TASK DESCRIPTION
Of all the entries below, only the lines from the one with "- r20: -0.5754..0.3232" up to and including the one with "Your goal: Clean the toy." are to be duplicated exactly.

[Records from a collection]

__________

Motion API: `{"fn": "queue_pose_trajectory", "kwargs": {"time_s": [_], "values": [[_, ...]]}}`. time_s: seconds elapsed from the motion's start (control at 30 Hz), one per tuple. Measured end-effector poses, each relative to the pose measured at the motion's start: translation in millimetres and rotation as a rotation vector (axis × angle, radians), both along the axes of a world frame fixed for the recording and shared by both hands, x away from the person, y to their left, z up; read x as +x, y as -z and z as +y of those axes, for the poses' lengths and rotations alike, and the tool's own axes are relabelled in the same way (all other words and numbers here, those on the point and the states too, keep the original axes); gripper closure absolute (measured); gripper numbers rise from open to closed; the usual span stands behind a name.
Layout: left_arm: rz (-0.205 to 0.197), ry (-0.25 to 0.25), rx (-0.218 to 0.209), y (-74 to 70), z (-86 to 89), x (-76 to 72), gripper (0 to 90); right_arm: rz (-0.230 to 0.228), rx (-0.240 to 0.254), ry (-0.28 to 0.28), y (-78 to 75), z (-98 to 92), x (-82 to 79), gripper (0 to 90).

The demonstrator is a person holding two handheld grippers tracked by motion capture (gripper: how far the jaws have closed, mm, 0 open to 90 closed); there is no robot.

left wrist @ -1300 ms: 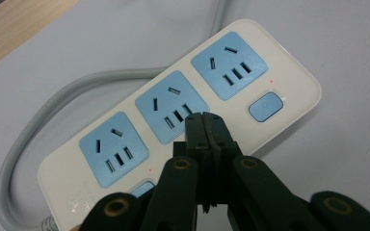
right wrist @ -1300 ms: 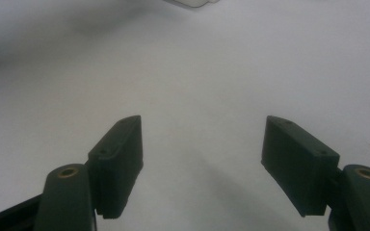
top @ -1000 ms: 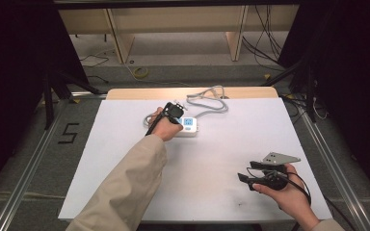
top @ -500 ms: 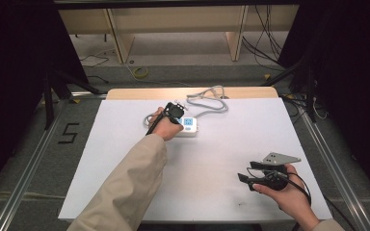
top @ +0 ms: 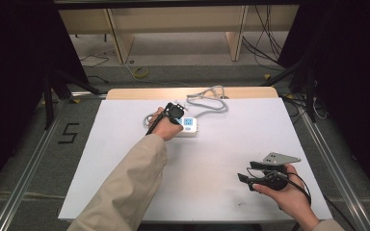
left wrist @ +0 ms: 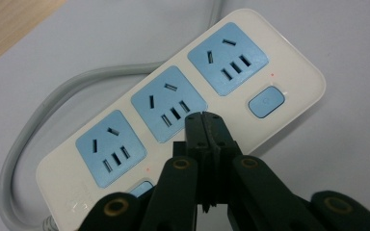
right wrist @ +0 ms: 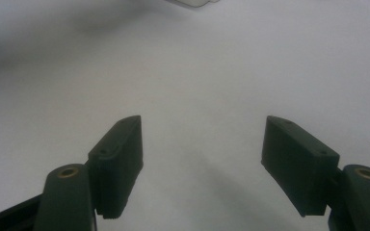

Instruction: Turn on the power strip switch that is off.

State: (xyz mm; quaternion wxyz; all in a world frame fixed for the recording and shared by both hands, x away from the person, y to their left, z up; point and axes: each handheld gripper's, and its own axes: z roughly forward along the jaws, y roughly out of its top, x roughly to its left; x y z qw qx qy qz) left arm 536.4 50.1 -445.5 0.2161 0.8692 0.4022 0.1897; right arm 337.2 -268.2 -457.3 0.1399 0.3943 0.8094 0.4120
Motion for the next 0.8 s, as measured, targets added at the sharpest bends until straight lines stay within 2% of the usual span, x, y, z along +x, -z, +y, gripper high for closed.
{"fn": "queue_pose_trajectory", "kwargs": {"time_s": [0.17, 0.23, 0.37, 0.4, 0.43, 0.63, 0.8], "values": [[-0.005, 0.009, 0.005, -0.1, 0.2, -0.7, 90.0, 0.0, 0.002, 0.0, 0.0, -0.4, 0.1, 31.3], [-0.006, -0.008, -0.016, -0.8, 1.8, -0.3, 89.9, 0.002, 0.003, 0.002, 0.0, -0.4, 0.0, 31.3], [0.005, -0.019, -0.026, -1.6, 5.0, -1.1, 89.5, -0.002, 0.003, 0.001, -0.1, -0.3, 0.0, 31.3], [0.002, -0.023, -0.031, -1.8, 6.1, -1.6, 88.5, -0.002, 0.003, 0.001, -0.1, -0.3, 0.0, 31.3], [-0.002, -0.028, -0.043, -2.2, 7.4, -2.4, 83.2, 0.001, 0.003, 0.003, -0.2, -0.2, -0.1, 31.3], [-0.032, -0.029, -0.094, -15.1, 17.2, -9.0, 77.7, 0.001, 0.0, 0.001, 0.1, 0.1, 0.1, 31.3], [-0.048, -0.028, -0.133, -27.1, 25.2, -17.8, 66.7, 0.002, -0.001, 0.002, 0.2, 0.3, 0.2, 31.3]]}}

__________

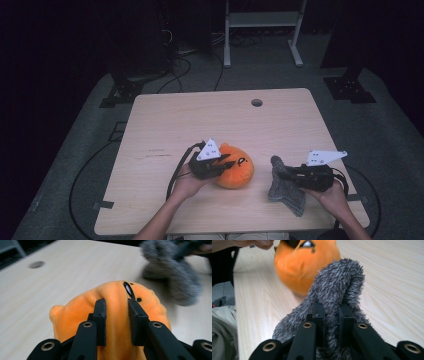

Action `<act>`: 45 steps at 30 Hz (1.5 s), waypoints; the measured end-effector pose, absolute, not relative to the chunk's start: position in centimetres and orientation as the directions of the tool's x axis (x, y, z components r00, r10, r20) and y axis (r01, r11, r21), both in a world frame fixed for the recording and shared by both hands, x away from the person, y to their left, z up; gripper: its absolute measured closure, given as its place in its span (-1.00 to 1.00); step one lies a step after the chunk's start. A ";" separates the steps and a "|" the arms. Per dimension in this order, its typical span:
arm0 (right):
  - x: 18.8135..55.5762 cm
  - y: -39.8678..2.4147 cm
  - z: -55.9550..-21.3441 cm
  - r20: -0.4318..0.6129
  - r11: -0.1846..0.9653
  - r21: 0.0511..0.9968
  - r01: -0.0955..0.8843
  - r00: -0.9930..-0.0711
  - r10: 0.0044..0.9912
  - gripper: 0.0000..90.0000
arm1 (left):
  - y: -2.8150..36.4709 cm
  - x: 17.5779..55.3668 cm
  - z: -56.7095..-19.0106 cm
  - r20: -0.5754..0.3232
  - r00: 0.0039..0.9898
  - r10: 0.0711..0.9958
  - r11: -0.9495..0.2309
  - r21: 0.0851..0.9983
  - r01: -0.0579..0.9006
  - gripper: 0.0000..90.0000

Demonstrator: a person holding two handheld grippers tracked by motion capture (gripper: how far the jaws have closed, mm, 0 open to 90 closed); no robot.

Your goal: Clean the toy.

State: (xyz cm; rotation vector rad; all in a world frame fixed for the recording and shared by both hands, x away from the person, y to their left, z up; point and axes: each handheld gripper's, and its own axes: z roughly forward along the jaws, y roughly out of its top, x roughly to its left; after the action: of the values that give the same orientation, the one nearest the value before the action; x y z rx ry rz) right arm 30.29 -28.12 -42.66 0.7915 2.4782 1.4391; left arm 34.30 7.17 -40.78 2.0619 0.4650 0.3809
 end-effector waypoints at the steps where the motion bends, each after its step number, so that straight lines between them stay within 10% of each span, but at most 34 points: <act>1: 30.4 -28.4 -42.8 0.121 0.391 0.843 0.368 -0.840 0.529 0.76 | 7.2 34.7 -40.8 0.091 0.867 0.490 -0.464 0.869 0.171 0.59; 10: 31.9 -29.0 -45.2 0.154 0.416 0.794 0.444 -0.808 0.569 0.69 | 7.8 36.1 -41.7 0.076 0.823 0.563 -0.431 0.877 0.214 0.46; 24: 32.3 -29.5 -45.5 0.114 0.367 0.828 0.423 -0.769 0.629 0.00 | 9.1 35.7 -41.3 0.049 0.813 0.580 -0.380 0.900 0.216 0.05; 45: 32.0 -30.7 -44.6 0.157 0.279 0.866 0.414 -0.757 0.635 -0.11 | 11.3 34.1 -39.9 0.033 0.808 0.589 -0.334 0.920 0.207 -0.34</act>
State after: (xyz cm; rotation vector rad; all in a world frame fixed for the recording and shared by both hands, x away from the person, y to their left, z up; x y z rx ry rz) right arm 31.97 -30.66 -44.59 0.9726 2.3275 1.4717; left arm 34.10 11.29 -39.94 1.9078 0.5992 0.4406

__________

YOUR RESPONSE
  - r20: -0.5754..0.3232
  - r00: 0.0039..0.9898
  - r10: 0.0711..0.9958
  - r11: -0.9495..0.2309
  - r21: 0.0851..0.9983
  - r01: -0.0579..0.9006
  - gripper: 0.0000..90.0000

Demonstrator: a person holding two handheld grippers tracked by motion capture (gripper: how far the jaws have closed, mm, 0 open to 90 closed); no robot.

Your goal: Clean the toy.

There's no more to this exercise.